The Michelle Guiness book  A Little Kosher Seasoning was interesting, but quite frustrating in many ways. She coverted from Judaism to Christianity as a teenager, and continues to keep many Jewish traditions in her own family life as wife of an Anglican priest. So much of what she writes about Anglicanism is so alien to what we as Orthodox believe Christianity to be, that I found myself resonating much more with what she wrote about Judaism! There are recipes, ideas of family celebration use for Shabbat and Passover etc. It is a good resource book and very humourously written.

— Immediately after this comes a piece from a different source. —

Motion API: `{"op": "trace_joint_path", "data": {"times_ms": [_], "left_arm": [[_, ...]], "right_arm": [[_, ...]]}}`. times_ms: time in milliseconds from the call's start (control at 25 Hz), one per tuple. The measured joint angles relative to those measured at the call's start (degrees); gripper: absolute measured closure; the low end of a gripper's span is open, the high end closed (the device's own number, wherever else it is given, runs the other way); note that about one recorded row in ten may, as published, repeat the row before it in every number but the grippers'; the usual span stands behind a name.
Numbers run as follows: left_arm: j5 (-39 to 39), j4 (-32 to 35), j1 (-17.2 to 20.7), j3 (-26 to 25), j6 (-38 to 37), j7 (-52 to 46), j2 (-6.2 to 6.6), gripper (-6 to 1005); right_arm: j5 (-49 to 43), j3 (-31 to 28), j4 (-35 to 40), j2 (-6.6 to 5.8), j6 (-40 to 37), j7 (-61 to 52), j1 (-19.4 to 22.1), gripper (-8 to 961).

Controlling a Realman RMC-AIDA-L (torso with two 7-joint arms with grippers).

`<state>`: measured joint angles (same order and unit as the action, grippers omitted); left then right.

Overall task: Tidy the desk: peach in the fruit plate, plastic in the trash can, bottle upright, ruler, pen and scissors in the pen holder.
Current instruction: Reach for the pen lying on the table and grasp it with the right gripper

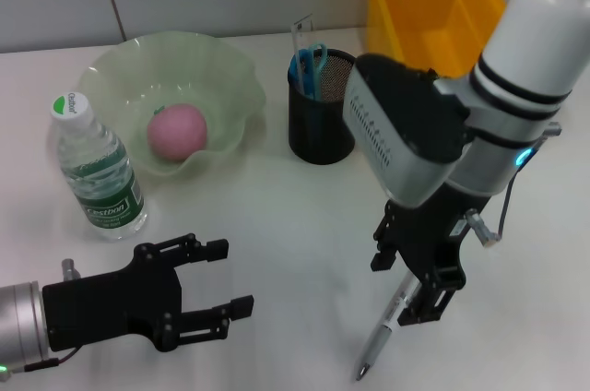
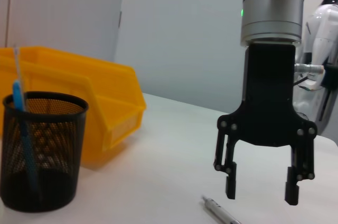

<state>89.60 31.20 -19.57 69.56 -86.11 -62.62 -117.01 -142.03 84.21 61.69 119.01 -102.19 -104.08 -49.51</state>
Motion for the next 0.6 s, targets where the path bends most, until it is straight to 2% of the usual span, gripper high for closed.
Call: {"op": "trace_joint_path", "data": {"times_ms": [600], "left_arm": [[2.27, -0.09, 0.34, 0.21, -1.24, 2.97, -0.51, 214]], "right_arm": [[0.01, 12.34, -2.41, 0.33, 5.74, 1.17, -0.76, 266]]}}
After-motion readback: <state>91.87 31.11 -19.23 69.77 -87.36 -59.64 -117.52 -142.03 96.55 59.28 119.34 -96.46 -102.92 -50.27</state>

The Surgeon of Crowthorne was a charity shop find that had me whooping with delight. I bought it when first published, many years ago, and after I had read it, foolishly thought I would never read it again and donated it to the local library.  A few weeks ago I was reading something about the OED and thought how much I would like to read it again - and then I found it :-)   The eponymous and quite brilliant Surgeon of Crowthorne was one of the major contributors to the construction of the monumental Oxford English Dictionary, even though he was a paranoid schizophrenic incarcerated at Her Majesty's Pleasure in the Asylum at Broadmoor. It is desperately sad to read, and as the author points out, if he had been treated with modern medication, his ability to work in as self- driven and obsessed  fashion as he did for the OED would most likely have been massively diminished and the OED would not be the work it is now.

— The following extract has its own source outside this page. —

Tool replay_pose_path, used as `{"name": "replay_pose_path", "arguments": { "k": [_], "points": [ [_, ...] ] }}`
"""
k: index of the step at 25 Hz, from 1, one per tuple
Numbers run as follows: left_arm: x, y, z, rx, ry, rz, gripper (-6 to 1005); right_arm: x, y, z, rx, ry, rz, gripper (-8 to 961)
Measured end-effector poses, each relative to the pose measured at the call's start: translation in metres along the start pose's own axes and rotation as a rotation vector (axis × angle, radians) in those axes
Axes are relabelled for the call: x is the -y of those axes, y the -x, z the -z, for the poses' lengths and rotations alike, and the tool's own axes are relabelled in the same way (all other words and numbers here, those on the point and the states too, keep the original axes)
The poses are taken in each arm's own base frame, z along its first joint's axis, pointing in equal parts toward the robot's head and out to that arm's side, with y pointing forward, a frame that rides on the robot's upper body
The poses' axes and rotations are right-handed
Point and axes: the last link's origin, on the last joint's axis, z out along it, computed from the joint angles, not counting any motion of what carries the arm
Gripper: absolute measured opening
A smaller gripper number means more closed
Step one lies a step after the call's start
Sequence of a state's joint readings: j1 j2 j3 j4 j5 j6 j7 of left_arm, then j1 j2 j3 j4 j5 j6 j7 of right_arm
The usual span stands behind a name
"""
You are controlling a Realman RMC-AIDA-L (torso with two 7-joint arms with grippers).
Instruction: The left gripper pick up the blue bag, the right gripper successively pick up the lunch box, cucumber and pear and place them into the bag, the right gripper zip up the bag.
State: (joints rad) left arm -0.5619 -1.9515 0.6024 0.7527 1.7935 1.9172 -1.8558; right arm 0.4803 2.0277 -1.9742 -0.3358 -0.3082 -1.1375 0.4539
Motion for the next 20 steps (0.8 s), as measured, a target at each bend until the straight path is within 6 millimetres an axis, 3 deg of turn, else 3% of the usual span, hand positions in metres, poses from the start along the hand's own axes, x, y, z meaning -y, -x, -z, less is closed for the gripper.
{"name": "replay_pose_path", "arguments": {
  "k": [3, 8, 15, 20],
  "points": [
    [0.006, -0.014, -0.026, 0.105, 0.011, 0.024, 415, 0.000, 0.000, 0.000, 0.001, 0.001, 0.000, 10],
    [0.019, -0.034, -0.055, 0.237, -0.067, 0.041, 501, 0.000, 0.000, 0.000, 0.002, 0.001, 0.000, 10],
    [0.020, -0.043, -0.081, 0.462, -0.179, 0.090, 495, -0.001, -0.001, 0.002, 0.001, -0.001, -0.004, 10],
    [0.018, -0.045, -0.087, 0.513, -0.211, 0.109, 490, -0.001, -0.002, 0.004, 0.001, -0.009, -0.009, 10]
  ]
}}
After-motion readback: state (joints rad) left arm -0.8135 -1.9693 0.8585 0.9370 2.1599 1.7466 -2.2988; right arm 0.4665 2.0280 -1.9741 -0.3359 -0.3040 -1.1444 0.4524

Along The Enchanted Way was on sale at a ridiculously cheap price, so I had to buy it :-)  It chronicles the adventures of  William Blacker who has spent many years living and working in rural areas of Romania, documenting how things were changing, and not for the better either.  The Orthodox priest does not come across as a particularly savoury character, but much is sensitively and thoughtfully written about Orthodoxy in the book, and the author attends Liturgy most Sundays with the families with whom he stays.



Stone Kiss was another charity shop Faye Kellerman detective find which I thoroughly enjoyed. 
This is My God by the novelist Herman Wouk is a golden oldie, but new to me, and I found it wonderfully well-written and a tribute both to Judaism and the greatness of the man himself. As he points out, if the Jews had given into the attempts of evil King Antiochus IV to totally suppress Judaism, there would have been no Hanukkah and ultimately no Christianity either......


Head Over Heels In The Dales is the funny and often touching story of a School Inspector based in the Yorkshire Dales. It is an absolutely delightful book for "easy reading". I will certainly be looking out for more of his works.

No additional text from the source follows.